Due to the influence of many factors, such as hydrology, meteorology, topography, and vegetation, flood-forecasting technology is a complex, nonlinear model. Many scholars and experts have established flood-forecasting models based on the basic principles of hydrology (Icyimpaye et al., 2022; Noymanee & Theeramunkong, 2019). However, these models usually need to set a large number of parameters, which has a great impact on the prediction results. If the model parameters cannot be accurately obtained, the expected effect will not be achieved.
With the rapid development of information technology, machine learning has been widely used in various fields.
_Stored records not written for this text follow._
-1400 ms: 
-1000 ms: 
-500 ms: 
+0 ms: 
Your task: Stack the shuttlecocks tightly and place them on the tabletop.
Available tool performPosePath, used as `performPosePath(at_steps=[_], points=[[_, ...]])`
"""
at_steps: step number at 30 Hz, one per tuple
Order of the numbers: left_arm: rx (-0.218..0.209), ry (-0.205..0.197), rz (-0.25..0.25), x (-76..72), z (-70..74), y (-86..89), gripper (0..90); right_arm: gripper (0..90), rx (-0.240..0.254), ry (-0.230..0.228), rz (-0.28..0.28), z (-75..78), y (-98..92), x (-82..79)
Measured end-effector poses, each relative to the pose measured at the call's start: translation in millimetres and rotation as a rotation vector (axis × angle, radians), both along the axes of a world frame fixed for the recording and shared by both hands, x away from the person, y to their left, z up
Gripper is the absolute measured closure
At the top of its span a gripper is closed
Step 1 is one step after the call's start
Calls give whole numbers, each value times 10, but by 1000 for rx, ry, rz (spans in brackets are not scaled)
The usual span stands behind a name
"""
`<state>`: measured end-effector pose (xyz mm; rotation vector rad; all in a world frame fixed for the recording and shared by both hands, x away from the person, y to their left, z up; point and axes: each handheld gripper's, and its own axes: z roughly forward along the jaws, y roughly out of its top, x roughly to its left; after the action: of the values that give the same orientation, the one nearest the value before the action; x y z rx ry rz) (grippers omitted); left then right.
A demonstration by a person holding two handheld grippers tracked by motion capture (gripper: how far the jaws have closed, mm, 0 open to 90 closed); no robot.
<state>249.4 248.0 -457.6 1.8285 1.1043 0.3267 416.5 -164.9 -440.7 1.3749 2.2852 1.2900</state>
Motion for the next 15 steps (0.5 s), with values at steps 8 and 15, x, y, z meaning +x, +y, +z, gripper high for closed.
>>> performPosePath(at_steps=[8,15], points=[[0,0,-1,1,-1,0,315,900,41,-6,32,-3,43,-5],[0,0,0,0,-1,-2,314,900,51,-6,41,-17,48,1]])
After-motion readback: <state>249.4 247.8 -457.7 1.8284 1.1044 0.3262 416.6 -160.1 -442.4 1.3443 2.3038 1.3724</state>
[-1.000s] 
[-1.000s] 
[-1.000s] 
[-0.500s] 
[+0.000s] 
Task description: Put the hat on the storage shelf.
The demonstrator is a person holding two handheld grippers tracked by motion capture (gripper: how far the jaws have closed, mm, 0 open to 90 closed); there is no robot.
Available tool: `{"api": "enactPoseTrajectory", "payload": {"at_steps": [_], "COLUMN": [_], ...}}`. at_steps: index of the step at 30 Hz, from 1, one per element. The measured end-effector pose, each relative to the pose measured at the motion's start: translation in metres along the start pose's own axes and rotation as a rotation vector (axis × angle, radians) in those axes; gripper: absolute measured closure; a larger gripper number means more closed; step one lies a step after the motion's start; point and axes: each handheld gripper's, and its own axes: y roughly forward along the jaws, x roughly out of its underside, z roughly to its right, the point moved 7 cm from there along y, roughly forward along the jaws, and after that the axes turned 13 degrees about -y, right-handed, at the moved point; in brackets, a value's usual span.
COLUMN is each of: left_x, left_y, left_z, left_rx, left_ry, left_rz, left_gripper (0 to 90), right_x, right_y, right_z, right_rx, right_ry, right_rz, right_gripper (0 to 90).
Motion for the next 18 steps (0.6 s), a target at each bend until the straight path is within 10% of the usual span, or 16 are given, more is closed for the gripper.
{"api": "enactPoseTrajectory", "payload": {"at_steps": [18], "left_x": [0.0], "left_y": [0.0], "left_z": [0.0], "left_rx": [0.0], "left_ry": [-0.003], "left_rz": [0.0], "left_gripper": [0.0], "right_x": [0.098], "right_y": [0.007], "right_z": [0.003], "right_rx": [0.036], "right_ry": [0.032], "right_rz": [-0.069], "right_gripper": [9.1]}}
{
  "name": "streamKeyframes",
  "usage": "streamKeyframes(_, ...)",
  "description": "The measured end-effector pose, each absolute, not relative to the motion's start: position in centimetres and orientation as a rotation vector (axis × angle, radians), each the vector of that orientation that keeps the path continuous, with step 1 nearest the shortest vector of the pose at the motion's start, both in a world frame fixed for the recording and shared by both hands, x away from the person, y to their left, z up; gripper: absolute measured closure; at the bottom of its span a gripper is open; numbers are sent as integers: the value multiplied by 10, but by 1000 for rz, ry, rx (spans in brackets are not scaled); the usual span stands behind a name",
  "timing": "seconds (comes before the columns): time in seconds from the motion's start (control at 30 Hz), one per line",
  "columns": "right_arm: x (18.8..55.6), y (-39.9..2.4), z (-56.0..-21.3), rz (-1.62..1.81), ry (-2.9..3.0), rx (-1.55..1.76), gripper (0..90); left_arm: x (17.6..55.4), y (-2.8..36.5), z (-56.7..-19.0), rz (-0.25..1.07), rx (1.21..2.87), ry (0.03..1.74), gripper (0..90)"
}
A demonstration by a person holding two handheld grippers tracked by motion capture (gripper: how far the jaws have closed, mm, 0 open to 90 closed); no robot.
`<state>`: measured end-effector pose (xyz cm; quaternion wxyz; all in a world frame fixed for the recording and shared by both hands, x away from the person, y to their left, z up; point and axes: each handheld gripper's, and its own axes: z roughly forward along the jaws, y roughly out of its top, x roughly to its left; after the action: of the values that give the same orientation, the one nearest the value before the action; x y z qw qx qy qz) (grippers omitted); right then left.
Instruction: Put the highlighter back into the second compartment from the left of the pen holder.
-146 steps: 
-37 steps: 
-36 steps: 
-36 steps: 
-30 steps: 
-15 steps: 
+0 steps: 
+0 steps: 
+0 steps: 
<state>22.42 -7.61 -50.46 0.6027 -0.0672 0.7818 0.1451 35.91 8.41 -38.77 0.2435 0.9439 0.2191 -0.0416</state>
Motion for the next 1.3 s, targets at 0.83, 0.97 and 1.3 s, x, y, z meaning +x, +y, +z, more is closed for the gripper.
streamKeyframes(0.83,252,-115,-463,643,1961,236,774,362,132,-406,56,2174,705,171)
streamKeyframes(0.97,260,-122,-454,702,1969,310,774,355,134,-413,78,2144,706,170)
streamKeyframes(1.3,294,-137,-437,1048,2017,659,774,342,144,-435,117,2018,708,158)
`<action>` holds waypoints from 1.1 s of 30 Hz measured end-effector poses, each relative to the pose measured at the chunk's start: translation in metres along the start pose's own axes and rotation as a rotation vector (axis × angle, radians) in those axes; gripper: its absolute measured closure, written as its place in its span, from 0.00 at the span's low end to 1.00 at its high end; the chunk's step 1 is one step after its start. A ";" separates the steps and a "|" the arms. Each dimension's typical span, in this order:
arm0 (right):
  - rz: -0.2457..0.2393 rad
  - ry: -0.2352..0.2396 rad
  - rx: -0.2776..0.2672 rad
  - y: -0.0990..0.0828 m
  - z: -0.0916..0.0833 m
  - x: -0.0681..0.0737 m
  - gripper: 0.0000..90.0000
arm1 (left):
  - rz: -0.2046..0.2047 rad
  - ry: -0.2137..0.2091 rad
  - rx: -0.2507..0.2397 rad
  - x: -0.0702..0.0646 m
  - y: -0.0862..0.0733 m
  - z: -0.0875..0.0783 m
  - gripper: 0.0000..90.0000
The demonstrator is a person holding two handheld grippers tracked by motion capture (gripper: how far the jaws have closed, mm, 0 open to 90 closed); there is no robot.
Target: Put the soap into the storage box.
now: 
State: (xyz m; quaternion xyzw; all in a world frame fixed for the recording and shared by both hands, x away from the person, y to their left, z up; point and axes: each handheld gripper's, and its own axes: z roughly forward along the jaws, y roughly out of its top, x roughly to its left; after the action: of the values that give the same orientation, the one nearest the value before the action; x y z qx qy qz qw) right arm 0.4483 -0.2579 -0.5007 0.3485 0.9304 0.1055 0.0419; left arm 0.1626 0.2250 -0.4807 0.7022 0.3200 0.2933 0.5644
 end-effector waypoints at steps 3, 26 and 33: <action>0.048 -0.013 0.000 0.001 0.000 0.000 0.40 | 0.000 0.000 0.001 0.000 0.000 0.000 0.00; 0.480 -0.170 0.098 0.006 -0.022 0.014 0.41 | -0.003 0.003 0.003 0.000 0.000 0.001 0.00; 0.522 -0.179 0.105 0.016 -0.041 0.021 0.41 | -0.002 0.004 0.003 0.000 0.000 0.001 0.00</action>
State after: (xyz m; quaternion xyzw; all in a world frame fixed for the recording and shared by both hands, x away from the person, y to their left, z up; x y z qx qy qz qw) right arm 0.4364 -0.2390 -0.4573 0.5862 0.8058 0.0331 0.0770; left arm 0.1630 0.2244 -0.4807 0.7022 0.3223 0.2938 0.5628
Relying on its strong generalization ability and adaptive learning ability, machine learning has also brought innovation and breakthroughs to different industries. Some scholars use machine-learning algorithms to establish water-level prediction models and apply them to flood forecasting (Ahmed et al., 2022; Wee et al., 2021). In recent years, time-series prediction modeling has been one of the key areas of academic concern. Traditional methods focus on parametric models generated by professional knowledge, while machine-learning algorithms provide a data-driven method to learn dynamic sequences (Masini et al., 2023).
With the improvement of data availability and computing power, deep learning has become the research focus of time-series prediction models (Sivakumar et al., 2022). In the learning of time-series data, the traditional recurrent neural network (RNN) has many learning bottlenecks and technical defects, while the long short-term memory (LSTM) (Sahoo et al., 2019) neural network overcomes the shortcomings of the recurrent neural network. LSTM overcomes the bottleneck of gradient explosion and gradient disappearance in the learning and training of long time series data and shows a strong ability to learn long series data (Sahoo et al., 2019).
Scholars in various fields have begun to use LSTM to predict long time series and have achieved good performance (Sagheer & Kotb, 2019). Flood forecasting, as one of the typical scenarios for temporal data prediction, has gradually attracted the attention of scholars. These studies have established a series of data-driven flood-forecasting models based on historical hydrological data (Puttinaovarat & Horkaew, 2020). The studies show that the LSTM neural network has a learning advantage for the flood process of long time series, but most of the research results are still confined to the simple comparison of network performance. In fact, deep-learning network training requires a large number of data samples; too few samples are prone to overfitting problems, resulting in poor extension of the trained neural network. Therefore, it is impossible to build intelligent models in areas lacking hydrological data. However, the application of transfer learning can effectively solve the dilemma of small-sample modeling.